Open the comma-separated values (CSV) output file ``count.csv`` in a **spreadsheet program** or in **R**.

Answer these questions by loading the **gdtools COMPARE** output into **R**. It's easiest if you change back into your main ``tutorial_clones`` directory first.

.. code-block:: R

   > count = read.csv("count.csv", header=T)
   > head(count)

1. Is the rate at which mutations accumulate in these genomes constant over time in this population? Graph the total number of mutations in each genome (**total** column) versus the generation when it was isolated (**time** column).

.. container:: toggle

   .. container:: header

      **Show R commands**

   .. code-block:: R

      > plot(total ~ time, count)

   .. container:: toggle

      .. container:: header

         Here's the key thing to notice in the graph

      .. container:: text

         Some of the genomes from 36,000+ generations appear to have evolved an elevated mutation rate!

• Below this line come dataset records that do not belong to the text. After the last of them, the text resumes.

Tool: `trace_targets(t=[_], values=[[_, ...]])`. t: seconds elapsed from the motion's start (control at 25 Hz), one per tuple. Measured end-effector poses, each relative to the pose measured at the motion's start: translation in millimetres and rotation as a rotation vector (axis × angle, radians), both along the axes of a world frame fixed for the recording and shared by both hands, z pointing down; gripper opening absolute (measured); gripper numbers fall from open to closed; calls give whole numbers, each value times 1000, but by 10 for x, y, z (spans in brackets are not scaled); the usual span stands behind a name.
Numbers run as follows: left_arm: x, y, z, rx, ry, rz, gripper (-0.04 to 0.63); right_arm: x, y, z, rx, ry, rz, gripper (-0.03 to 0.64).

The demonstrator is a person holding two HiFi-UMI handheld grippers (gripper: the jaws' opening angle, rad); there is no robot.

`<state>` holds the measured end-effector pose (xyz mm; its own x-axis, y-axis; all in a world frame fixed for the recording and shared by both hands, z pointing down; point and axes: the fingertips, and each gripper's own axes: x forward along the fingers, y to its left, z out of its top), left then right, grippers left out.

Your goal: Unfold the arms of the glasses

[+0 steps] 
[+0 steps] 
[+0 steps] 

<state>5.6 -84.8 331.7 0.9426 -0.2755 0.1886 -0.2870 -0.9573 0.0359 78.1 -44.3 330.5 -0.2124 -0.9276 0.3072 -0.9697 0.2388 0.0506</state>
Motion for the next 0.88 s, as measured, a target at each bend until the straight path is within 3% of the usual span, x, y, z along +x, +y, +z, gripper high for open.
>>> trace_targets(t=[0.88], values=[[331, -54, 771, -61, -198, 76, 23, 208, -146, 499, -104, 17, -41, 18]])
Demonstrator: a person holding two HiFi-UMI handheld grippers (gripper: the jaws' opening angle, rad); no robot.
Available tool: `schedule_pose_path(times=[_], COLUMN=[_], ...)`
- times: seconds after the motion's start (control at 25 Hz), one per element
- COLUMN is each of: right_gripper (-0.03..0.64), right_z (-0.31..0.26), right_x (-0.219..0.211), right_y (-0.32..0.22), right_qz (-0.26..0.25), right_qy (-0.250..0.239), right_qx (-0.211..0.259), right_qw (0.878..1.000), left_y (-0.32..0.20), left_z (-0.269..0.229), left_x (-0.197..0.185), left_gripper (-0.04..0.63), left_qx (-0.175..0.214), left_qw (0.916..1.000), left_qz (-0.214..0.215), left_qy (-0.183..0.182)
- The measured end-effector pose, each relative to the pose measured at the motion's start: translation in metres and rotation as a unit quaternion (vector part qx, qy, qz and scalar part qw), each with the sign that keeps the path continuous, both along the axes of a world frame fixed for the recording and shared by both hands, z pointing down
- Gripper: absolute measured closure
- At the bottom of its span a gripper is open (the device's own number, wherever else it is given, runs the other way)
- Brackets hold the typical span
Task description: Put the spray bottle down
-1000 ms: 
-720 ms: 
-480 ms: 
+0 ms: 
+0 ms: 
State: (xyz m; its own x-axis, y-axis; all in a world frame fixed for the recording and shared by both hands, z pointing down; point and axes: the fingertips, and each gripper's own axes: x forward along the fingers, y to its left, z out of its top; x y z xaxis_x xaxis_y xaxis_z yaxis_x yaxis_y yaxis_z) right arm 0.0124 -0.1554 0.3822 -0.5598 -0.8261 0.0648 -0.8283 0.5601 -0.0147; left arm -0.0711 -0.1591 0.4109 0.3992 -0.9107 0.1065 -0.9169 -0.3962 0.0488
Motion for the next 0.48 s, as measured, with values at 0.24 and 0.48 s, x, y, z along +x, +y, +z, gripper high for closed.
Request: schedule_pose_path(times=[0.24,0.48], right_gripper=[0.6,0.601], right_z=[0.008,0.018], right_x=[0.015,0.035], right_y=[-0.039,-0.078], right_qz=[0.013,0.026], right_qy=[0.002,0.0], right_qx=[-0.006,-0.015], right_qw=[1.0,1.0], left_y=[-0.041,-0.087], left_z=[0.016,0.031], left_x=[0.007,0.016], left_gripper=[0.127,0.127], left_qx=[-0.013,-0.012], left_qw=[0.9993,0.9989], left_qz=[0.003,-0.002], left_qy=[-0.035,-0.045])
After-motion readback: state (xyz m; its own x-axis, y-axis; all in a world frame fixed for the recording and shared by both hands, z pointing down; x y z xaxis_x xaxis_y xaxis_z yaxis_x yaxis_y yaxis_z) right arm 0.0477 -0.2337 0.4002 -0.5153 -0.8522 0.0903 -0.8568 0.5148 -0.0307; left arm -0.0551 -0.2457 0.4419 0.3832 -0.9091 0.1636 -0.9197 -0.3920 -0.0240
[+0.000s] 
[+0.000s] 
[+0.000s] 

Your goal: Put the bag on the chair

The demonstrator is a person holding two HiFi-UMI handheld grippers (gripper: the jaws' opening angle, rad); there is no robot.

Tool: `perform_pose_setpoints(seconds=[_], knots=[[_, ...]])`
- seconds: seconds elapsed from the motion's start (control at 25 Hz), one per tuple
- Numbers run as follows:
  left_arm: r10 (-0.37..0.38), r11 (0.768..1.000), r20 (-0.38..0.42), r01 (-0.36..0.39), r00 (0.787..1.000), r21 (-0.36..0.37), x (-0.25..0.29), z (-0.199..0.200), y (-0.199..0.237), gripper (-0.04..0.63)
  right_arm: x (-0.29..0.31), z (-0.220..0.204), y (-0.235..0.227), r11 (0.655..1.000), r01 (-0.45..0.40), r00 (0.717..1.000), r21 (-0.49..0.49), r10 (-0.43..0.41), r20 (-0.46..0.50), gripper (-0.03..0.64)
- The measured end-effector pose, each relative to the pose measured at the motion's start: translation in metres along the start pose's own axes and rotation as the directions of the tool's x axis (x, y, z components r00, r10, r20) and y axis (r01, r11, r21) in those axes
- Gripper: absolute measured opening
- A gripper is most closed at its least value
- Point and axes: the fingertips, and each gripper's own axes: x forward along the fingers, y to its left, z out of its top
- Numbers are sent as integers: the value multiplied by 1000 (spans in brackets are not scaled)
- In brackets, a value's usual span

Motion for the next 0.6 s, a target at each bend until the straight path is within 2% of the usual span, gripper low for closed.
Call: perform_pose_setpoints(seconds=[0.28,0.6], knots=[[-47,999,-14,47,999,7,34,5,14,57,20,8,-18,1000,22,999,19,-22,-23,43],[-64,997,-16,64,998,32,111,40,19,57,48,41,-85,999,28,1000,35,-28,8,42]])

They fall way above a line fit to the rest of the points.

2. There are 52 mutations in ZDB464, a clone isolated at 20,000 generations. If we did a separate evolution experiment under conditions of relaxed selection so that we were observing the spontaneous rate of mutations (i.e., a mutation accumulation experiment) and observed 47 mutations over 50,000 generations of evolution, could we conclude that the rate of genome evolution along the lineages leading to ZDB64 was faster or slower than the spontaneous mutation rate? What is the P-value for rejecting the null hypothesis of the same rate?

.. container:: toggle

    .. container:: header

        **Show a hint**

    .. container::  text

       This is count data, so you'll want to use a Poisson test. That's the ``poisson.test`` function in **R**.

.. container:: toggle

   .. container:: header

      **Show the R commands**

   .. code-block:: R

      > poisson.test( c(52, 47), c(20000, 50000))

      Comparison of Poisson rates

      data:  c(52, 64) time base: c(20000, 50000)
      count1 = 52, expected count1 = 33.143, p-value = 0.0001932
      alternative hypothesis: true rate ratio is not equal to 1
      95 percent confidence interval:
       1.381119 2.975263
      sample estimates:
      rate ratio
        2.03125

   .. container:: text

      So, yes the rates differ significantly (P = 0.00019).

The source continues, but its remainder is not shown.